WHAT NEEDS TO BE DONE :: Each line of the listing where the string "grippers" appears is to be identified and copied.

>>>>

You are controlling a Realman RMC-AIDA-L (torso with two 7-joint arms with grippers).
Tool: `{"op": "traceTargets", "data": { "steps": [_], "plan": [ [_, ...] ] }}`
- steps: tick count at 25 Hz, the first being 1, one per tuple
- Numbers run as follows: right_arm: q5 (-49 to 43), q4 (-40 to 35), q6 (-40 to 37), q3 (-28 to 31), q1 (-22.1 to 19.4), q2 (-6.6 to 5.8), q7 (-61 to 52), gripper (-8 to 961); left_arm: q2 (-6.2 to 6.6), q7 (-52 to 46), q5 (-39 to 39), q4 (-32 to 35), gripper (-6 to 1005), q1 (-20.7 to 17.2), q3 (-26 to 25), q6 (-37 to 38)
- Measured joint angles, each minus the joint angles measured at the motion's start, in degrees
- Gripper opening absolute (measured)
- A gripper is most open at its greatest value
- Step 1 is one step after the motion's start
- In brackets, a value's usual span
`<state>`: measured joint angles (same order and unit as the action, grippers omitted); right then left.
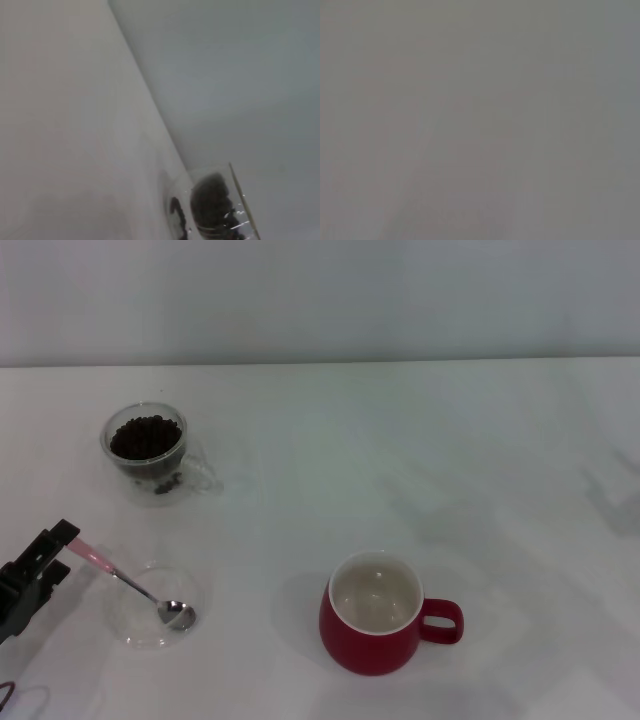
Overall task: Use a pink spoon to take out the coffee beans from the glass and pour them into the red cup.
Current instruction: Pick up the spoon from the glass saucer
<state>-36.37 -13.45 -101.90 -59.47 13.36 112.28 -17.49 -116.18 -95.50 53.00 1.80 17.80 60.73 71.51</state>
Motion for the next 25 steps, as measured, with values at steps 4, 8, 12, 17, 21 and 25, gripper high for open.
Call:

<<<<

TASK RESULT ::
You are controlling a Realman RMC-AIDA-L (torso with two 7-joint arms with grippers).
`<state>`: measured joint angles (same order and unit as the action, grippers omitted); right then left.

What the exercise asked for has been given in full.